Pictures stay out of the copy. Retype exactly the lines below from the one with "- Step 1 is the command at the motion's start" through the one with "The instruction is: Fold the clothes".

╭─ Data section

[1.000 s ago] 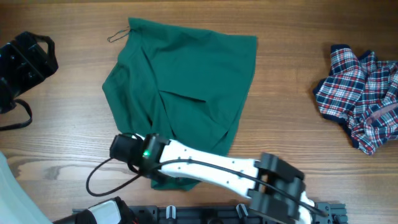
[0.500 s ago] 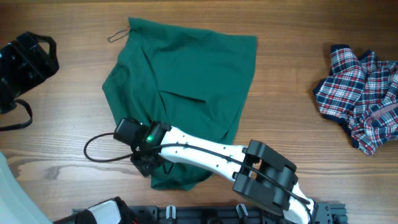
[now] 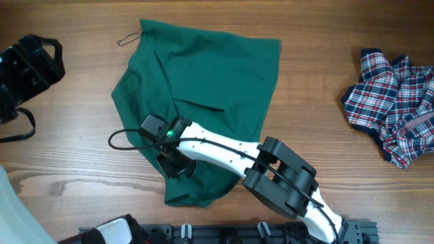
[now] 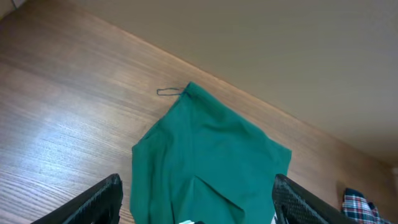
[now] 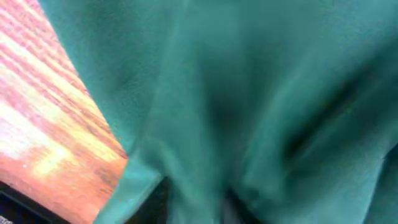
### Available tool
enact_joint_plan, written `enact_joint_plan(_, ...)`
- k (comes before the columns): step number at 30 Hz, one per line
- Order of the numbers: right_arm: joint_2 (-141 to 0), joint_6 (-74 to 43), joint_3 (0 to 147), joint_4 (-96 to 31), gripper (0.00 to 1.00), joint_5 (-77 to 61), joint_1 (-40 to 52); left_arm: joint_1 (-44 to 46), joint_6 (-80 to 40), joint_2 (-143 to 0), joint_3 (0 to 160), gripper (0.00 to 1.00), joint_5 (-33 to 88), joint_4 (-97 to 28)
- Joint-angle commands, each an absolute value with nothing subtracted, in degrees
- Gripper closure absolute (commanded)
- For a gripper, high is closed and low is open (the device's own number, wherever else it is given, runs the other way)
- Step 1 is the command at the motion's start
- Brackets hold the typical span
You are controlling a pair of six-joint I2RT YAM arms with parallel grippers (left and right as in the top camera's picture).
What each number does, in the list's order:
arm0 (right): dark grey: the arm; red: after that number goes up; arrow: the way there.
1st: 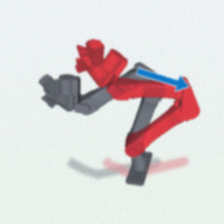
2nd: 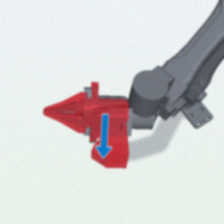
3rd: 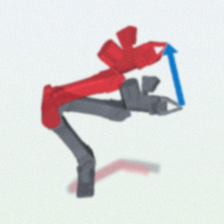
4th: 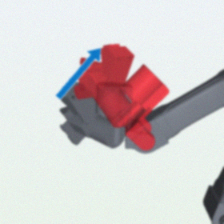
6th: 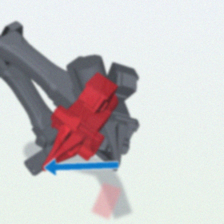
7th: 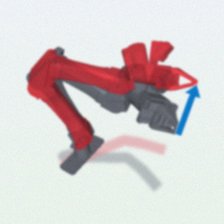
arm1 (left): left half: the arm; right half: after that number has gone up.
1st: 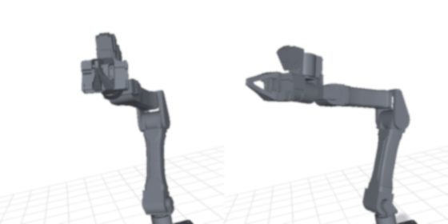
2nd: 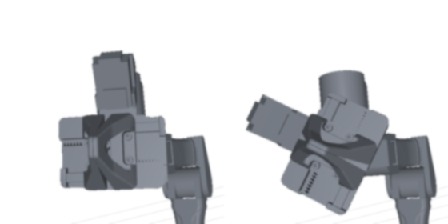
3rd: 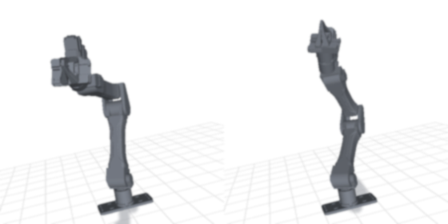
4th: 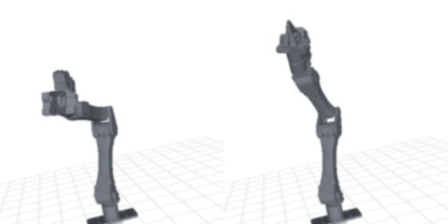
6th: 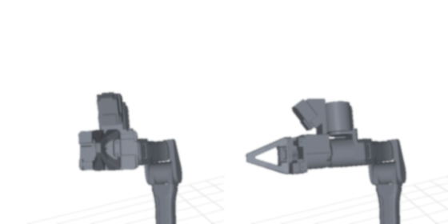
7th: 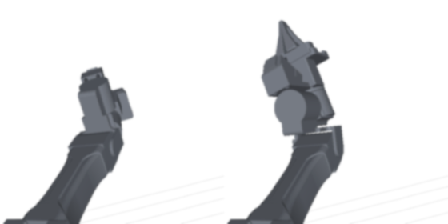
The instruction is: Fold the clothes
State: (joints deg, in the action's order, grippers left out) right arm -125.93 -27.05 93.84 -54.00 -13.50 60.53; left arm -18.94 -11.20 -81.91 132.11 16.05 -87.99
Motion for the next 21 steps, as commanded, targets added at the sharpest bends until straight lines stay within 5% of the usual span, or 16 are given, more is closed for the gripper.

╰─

▸ **Finished exercise**:
- Step 1 is the command at the motion's start
- Brackets hold the typical span
You are controlling a pair of six-joint I2RT YAM arms with parallel grippers (left and right as in the top camera's picture).
What each number does, in the list's order:
arm0 (right): dark grey: the arm; red: after that number goes up; arrow: the way there.
1st: 
2nd: 
3rd: 
4th: 
6th: 
7th: 
arm1 (left): left half: the arm; right half: after that number has gone up.
1st: 
2nd: 
3rd: 
4th: 
6th: 
7th: 
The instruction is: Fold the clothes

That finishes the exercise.